------ Extracted material ------
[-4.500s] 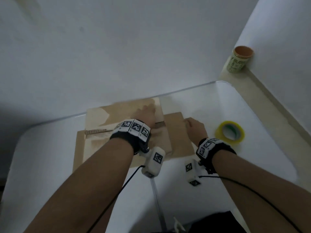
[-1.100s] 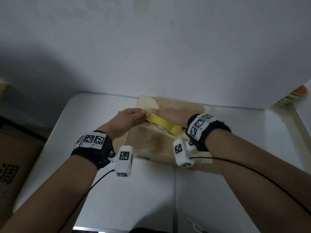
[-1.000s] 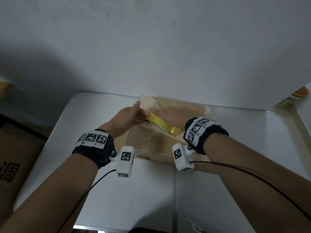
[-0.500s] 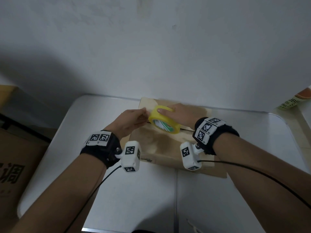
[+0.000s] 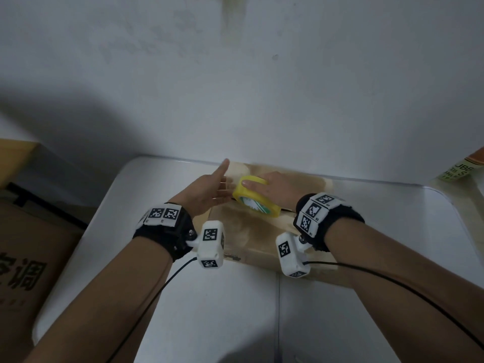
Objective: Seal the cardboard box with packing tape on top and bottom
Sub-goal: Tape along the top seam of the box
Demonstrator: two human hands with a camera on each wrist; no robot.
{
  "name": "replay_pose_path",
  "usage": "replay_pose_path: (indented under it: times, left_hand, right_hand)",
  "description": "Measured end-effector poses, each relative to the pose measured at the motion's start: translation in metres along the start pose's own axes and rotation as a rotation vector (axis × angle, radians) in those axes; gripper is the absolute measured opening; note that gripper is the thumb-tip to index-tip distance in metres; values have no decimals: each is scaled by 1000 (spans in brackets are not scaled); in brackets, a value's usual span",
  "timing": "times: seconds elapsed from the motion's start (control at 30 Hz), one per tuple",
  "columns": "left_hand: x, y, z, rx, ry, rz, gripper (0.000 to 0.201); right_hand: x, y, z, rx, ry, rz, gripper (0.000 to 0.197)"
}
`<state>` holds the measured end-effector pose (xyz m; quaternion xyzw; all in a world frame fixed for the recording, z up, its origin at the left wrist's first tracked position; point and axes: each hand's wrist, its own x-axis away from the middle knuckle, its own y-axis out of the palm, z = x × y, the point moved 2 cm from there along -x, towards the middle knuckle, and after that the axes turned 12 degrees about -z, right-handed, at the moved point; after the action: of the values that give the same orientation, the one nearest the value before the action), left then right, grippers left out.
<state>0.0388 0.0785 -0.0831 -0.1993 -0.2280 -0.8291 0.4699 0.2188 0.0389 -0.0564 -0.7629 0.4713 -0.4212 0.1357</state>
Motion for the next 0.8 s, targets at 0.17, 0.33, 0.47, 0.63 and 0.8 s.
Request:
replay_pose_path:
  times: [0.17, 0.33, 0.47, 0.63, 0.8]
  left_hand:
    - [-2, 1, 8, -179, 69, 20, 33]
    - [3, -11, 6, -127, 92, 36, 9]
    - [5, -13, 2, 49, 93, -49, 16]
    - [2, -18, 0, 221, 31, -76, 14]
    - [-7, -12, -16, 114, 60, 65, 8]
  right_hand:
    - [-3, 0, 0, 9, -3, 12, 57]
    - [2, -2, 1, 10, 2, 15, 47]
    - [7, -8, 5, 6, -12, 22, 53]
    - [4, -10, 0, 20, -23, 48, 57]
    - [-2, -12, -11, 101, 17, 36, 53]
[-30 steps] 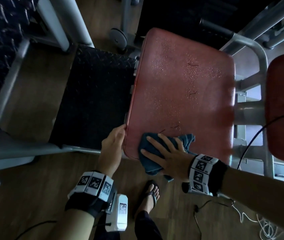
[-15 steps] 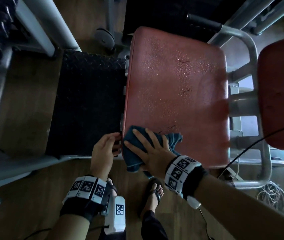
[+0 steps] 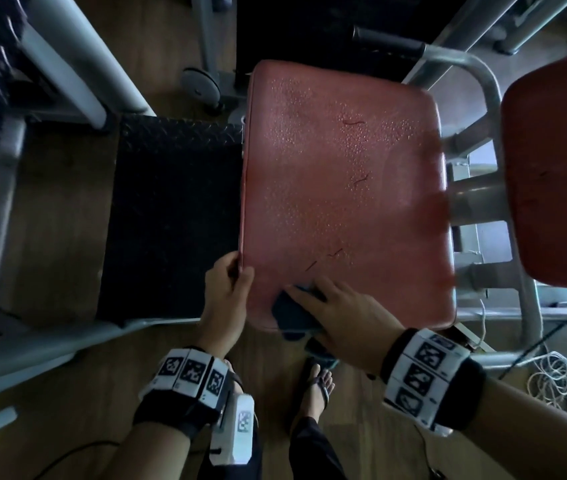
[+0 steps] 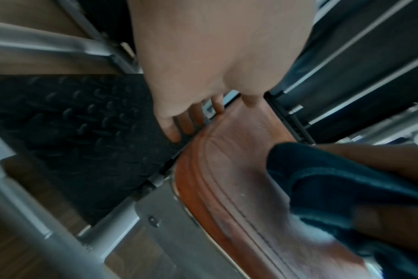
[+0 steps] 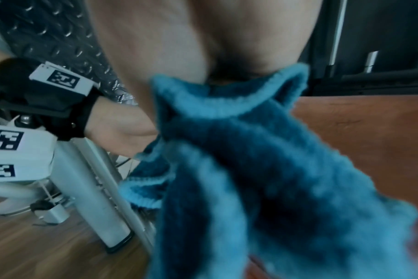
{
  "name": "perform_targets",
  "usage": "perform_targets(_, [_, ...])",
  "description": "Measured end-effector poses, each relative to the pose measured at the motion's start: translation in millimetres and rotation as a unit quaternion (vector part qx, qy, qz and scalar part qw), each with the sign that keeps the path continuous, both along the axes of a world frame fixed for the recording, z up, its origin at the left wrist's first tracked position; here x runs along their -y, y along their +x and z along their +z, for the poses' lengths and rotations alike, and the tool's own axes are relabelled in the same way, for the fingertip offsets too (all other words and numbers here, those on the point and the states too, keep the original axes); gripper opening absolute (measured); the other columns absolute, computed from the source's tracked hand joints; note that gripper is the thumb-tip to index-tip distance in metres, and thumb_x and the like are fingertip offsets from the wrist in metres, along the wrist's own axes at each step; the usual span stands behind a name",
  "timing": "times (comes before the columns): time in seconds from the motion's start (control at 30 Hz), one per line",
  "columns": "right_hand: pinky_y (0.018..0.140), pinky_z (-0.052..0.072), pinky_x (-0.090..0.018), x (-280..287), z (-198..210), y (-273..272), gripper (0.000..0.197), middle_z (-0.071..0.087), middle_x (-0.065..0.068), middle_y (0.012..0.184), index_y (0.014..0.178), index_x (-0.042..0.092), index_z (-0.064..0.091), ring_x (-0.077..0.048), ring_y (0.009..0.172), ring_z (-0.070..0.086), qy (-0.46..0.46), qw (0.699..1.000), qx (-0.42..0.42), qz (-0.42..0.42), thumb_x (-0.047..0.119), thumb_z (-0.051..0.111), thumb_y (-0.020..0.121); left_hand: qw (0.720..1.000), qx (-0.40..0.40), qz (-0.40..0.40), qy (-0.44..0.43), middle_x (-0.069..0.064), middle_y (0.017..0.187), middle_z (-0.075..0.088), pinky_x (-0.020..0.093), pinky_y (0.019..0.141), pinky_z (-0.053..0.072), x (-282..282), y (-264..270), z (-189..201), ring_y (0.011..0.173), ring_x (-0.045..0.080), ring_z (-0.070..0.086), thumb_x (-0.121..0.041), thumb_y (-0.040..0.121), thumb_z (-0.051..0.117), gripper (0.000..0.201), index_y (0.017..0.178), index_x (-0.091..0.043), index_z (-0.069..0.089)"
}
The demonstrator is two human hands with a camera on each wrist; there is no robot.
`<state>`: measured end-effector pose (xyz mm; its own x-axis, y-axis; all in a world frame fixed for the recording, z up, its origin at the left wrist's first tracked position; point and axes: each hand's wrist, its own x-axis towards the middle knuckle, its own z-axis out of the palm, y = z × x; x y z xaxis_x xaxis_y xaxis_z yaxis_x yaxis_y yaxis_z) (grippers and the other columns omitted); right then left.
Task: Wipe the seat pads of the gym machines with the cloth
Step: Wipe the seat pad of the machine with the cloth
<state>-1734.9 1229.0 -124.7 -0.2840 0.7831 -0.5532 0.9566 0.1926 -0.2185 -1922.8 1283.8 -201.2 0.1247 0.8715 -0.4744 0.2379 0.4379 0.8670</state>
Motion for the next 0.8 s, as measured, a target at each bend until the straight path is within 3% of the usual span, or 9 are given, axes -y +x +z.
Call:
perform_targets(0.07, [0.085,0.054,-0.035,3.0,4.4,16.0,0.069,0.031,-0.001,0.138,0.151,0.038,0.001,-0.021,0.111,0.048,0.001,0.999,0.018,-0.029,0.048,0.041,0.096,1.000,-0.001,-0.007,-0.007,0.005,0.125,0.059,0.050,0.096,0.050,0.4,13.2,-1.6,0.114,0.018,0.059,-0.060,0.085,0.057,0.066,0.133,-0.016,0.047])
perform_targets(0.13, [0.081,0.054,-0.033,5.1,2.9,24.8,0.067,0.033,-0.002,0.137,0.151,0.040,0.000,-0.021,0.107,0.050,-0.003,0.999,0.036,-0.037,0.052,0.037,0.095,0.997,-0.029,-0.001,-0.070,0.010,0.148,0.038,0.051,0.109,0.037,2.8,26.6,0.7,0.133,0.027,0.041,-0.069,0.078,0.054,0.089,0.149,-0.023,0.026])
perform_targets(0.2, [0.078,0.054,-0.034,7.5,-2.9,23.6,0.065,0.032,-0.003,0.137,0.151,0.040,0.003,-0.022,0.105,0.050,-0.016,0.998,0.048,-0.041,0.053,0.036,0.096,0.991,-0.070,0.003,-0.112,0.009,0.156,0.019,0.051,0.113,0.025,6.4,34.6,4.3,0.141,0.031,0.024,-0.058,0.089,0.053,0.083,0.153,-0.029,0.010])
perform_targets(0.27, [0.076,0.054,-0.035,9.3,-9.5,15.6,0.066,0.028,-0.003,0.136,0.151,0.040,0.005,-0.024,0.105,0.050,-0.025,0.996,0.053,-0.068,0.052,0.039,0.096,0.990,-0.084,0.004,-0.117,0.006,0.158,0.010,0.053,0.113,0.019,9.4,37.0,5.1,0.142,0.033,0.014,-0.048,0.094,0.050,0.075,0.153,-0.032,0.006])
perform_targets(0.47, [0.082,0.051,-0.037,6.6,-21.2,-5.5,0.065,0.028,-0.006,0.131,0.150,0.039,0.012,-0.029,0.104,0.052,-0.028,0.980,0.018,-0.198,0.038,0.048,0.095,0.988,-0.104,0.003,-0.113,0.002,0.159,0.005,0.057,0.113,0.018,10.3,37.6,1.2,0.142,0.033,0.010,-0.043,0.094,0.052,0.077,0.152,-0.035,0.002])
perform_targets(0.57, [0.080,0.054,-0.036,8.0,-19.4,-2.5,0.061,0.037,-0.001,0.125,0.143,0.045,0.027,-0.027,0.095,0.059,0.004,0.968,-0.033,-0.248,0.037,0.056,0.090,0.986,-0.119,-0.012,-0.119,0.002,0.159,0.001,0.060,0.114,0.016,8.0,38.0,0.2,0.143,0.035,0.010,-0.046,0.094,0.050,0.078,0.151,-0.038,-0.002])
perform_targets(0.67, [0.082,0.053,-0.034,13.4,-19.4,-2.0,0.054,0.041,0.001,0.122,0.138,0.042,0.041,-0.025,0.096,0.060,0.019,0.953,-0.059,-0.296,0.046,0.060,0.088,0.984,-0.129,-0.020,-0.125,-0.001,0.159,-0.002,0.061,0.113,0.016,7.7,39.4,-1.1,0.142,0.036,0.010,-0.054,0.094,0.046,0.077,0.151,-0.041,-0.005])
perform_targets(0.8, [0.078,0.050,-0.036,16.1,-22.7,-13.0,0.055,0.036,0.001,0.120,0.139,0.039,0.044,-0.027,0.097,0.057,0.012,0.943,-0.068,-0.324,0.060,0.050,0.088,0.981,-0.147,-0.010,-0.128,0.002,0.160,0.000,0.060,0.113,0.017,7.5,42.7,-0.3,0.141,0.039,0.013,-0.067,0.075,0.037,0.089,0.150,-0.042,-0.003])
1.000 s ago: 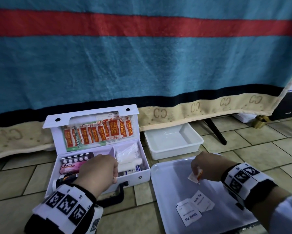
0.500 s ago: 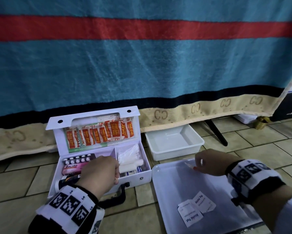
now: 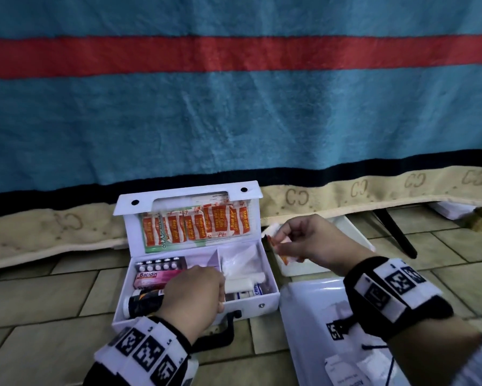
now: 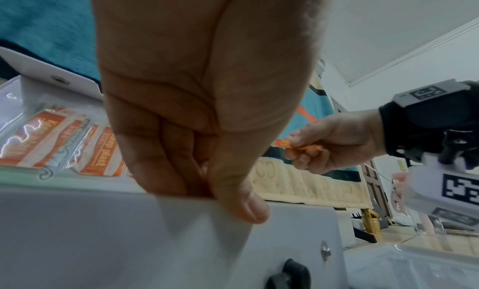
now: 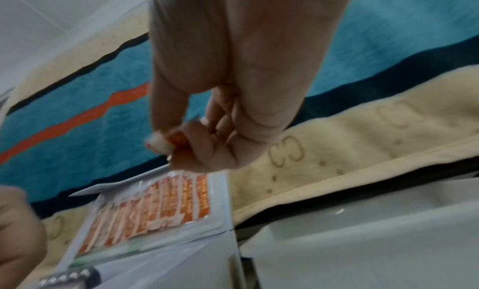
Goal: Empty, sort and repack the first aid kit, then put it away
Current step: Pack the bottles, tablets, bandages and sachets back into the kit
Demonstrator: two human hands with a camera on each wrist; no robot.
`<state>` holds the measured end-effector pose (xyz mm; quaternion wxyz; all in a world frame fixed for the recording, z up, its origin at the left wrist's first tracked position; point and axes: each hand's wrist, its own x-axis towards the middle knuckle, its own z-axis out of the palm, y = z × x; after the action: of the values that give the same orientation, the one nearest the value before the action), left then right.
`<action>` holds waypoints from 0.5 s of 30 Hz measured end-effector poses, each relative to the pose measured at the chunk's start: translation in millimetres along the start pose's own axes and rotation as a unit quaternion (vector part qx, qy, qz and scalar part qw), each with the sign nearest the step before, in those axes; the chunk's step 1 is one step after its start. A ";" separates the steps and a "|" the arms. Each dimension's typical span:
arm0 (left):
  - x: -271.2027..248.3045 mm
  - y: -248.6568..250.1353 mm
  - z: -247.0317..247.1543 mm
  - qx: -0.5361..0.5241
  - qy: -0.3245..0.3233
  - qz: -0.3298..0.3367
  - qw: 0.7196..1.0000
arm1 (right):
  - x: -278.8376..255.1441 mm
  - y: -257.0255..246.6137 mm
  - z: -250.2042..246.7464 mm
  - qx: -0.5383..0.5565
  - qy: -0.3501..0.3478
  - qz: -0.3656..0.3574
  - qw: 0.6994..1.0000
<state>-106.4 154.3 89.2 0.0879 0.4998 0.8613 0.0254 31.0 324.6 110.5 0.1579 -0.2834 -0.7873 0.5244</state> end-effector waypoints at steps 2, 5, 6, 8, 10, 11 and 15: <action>0.7 -0.6 0.0 0.000 -0.010 -0.002 1.000 | 12.5 -3.3 11.1 0.002 -0.007 -0.009 1.000; 2.2 -2.3 1.3 -0.001 -0.025 -0.005 1.000 | 30.1 -7.8 31.7 -0.060 -0.059 -0.004 0.996; 2.6 -3.2 2.1 -0.001 -0.027 -0.004 1.000 | 36.6 -7.4 38.7 -0.084 -0.070 0.003 0.994; 4.0 -4.8 3.4 0.002 -0.030 -0.003 1.000 | 46.6 -10.0 52.1 -0.094 -0.088 0.027 0.991; 5.6 -6.3 4.4 0.005 -0.032 -0.002 0.999 | 54.1 -16.0 64.3 -0.080 -0.117 0.051 0.989; 6.4 -7.1 5.0 0.005 -0.034 0.000 0.999 | 56.9 -19.5 69.1 -0.075 -0.130 0.060 0.987; 9.0 -9.6 6.6 0.020 -0.037 0.010 0.999 | 67.4 -33.3 80.1 -0.075 -0.144 0.029 0.986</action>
<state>-117.8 157.1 80.4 0.1095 0.5105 0.8529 -0.0091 -75.3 297.2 105.6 0.0058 -0.2382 -0.8305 0.5035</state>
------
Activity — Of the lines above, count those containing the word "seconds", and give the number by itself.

Worked solution — 2